I could not find anything on this. I want to get away from Bell, I know that Tekksavy has a following here for internet, but right now Primus has a better bundle for home phone as well as internet. Does anyone have any thoughts or experience with Primus. I mean they cannot be as bad as Bell, can they?

Oh ya, Bell sucks. I know that is not a new statement here, but it felt good anyway!


----------



## i-rui (Sep 13, 2006)

Primus customer service is the worst i've ever encountered. I've had the misfortune of using them for VOIP, DSL & land line over the last few years (not all at once, but switched between their services because they had good pricing)

Incompetent at every turn.


----------



## Sonal (Oct 2, 2003)

I use Primus for my landline. No problems at all with them... cheaper than Bell, better features. The first day things got set up, there was a bit of a glitch and their customer service was really good about getting it all sorted out fast and checking in with me to make sure it all worked well. 

I use Teksavvy for Internet though.


----------



## DR Hannon (Jan 21, 2007)

i-rui said:


> Primus customer service is the worst i've ever encountered. I've had the misfortune of using them for VOIP, DSL & land line over the last few years (not all at once, but switched between their services because they had good pricing)
> 
> Incompetent at every turn.


That sucks, Tekksavy advised me not to move my landline if I want to keep my phone number. Also there modem prices are higher.


----------



## DR Hannon (Jan 21, 2007)

Right now I am being robbed. I have been grand fathered into an unlimited download plan by Bell (over 8 years as an internet customer an 19 years as a local and long distance) and now they have decided to add an extra 25 dollars a month, because they claim it is a "Premium" package. One they no longer offer. The plan that was offered to me was a complete joke and still 10 dollars more than Primus or Tekksavy.


----------



## imnothng (Sep 12, 2009)

Could you do teksavvy and magic jack? I just made the switch to teksavvy from bell and I couldn't be happier. We cancelled our home phone because we just couldn't warrant paying for it when we both have cell phones. I think the odd long distance charges far outweigh paying for a landline EVERY month.

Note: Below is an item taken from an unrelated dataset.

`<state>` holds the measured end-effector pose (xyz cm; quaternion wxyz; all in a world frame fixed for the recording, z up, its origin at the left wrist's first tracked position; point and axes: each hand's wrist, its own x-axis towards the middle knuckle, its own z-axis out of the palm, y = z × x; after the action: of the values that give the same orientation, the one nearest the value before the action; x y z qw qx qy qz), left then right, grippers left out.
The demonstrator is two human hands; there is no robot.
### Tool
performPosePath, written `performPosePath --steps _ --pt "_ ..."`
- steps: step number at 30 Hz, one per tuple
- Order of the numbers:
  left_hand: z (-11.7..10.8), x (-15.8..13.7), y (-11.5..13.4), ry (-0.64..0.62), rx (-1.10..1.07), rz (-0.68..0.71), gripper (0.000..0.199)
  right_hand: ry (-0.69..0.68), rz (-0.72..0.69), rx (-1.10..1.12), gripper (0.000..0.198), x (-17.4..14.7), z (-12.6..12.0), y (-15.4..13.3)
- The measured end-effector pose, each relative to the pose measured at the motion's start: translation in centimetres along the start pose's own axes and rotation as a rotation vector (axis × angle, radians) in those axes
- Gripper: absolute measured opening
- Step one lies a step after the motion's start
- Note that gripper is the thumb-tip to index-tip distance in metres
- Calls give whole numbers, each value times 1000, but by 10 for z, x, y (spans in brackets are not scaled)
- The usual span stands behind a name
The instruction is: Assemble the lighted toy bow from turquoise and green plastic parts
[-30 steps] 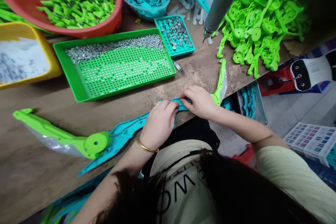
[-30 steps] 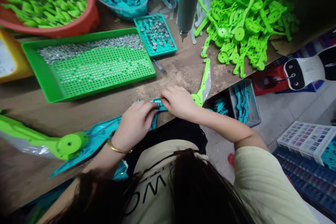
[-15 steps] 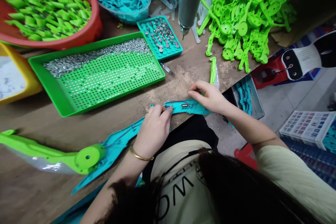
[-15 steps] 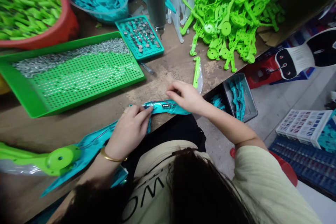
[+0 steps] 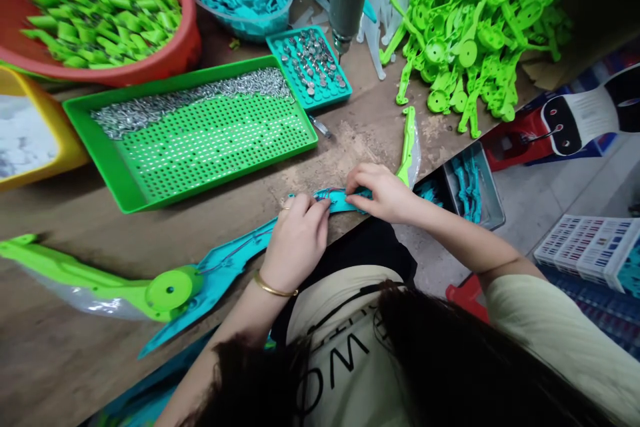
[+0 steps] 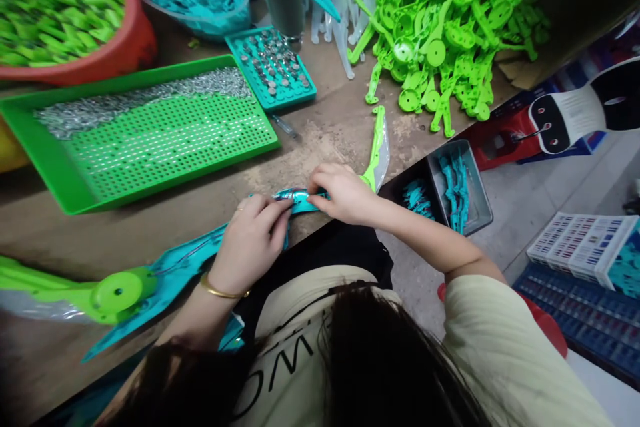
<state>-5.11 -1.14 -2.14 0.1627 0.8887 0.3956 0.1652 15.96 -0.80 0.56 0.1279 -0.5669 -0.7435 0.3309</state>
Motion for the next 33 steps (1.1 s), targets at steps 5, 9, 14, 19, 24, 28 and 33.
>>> performPosePath --steps 5,9,14,19,24,28,33 --pt "1 0 -1 3 -17 -4 28 98 56 -116 13 -1 11 -6" --pt "2 -1 0 2 -20 -7 29 149 -13 -92 9 -1 18 -13" --pt "2 -1 0 -14 -23 -27 30 150 -58 -163 12 2 21 -16" --pt "1 0 1 -32 -48 -71 28 110 -109 -198 16 4 21 -13" --pt "3 -1 1 -16 -15 -46 33 89 -108 -193 16 4 21 -11" --pt "6 -2 1 3 7 -22 33 51 -28 -174 17 6 20 -15" --pt "5 -2 1 -10 55 -5 35 35 61 -161 15 10 18 -20"
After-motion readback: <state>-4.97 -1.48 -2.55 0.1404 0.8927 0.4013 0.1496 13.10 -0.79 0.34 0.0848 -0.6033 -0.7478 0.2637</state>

And didn't the government change the phone rules so you can keep you hone number when switching?


----------



## DR Hannon (Jan 21, 2007)

imnothng said:


> Could you do teksavvy and magic jack? I just made the switch to teksavvy from bell and I couldn't be happier. We cancelled our home phone because we just couldn't warrant paying for it when we both have cell phones. I think the odd long distance charges far outweigh paying for a landline EVERY month.
> 
> And didn't the government change the phone rules so you can keep you hone number when switching?


I would like to keep a land line for now. Mainly for ease and having it lets my 7 year old have a line for 911 if the need ever came up.


----------



## jayman (Jan 4, 2008)

We just moved our landline with original phone number to Teksavvy, no problems. Make sure to give Bell 30 days notice otherwise you will be billed for the month.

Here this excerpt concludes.